#### Working data:
○ ○ ○ ○ ○ ○ ○

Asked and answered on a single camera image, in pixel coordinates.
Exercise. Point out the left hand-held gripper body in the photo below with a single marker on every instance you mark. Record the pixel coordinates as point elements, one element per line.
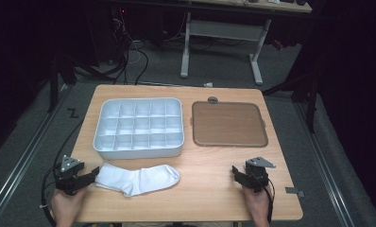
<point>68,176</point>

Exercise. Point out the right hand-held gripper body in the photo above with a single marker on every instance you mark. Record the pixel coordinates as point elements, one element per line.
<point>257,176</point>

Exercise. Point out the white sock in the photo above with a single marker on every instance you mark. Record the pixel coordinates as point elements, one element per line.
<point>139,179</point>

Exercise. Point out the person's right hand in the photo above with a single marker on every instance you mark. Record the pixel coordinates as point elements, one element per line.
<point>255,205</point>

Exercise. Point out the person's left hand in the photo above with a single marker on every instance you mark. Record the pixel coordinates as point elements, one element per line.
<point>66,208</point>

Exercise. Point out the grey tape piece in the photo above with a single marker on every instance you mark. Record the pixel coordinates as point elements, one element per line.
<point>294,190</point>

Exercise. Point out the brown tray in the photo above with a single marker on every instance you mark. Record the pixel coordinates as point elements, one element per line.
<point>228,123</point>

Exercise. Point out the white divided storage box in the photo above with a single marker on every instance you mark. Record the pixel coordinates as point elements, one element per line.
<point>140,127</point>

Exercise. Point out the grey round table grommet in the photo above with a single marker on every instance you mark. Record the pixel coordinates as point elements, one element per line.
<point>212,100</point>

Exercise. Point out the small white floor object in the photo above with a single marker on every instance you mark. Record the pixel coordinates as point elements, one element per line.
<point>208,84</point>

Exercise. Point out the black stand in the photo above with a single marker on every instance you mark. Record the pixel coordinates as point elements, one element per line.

○ ○ ○ ○ ○ ○ ○

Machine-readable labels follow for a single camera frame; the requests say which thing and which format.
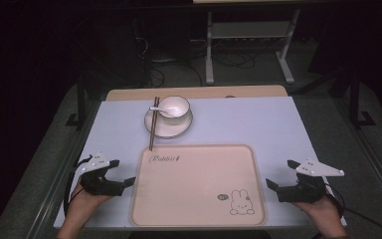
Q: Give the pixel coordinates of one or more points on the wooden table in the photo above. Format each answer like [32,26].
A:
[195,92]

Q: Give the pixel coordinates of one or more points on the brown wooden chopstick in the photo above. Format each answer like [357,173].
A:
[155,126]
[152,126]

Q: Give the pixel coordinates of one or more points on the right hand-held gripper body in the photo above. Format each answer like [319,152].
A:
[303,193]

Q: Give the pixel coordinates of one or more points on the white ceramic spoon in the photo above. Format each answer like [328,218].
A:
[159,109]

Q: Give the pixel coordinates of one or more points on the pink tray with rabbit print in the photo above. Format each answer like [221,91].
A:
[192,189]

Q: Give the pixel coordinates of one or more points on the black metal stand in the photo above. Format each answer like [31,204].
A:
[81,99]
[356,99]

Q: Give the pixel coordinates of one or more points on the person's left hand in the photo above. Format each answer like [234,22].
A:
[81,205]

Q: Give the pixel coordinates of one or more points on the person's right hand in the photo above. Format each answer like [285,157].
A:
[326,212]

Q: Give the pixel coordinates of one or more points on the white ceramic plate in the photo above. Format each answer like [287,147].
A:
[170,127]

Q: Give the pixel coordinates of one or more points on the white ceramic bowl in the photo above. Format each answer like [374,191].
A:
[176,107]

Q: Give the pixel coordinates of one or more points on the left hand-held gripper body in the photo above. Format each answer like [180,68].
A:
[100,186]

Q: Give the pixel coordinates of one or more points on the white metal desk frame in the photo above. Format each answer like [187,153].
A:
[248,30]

○ ○ ○ ○ ○ ○ ○

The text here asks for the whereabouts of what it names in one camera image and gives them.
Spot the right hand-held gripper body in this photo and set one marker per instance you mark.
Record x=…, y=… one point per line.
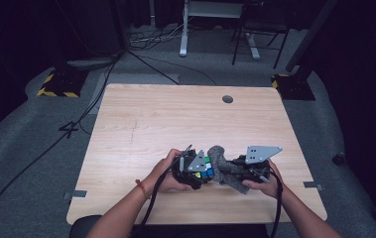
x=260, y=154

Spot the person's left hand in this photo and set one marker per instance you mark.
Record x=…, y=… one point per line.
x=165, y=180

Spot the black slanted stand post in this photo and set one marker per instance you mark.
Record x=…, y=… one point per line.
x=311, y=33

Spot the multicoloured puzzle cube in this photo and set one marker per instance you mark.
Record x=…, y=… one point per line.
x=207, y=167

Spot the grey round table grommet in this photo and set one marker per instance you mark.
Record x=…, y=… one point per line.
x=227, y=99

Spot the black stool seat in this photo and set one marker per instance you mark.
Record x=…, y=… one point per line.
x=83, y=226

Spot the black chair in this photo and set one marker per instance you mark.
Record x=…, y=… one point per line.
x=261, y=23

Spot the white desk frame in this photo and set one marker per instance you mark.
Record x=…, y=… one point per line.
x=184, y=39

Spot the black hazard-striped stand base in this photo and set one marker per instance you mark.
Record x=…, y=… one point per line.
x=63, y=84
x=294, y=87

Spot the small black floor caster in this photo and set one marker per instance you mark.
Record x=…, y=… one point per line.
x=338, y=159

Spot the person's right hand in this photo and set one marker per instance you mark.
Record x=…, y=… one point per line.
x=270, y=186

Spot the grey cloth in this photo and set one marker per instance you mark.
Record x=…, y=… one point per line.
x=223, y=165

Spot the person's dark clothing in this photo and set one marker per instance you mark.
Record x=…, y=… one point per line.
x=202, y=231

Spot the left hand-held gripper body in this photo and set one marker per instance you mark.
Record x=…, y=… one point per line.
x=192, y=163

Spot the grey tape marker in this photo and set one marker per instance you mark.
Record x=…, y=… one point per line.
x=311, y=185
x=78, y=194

○ ○ ○ ○ ○ ○ ○

#### How to complete this task:
Gather from the records above every line containing the string "camera".

#### Exercise output:
Asked and answered on a single camera image, in pixel coordinates.
Machine-readable labels follow for a single camera frame; the requests say which thing and which format.
The text here asks for the whereabouts of what it names in one camera image and gives them.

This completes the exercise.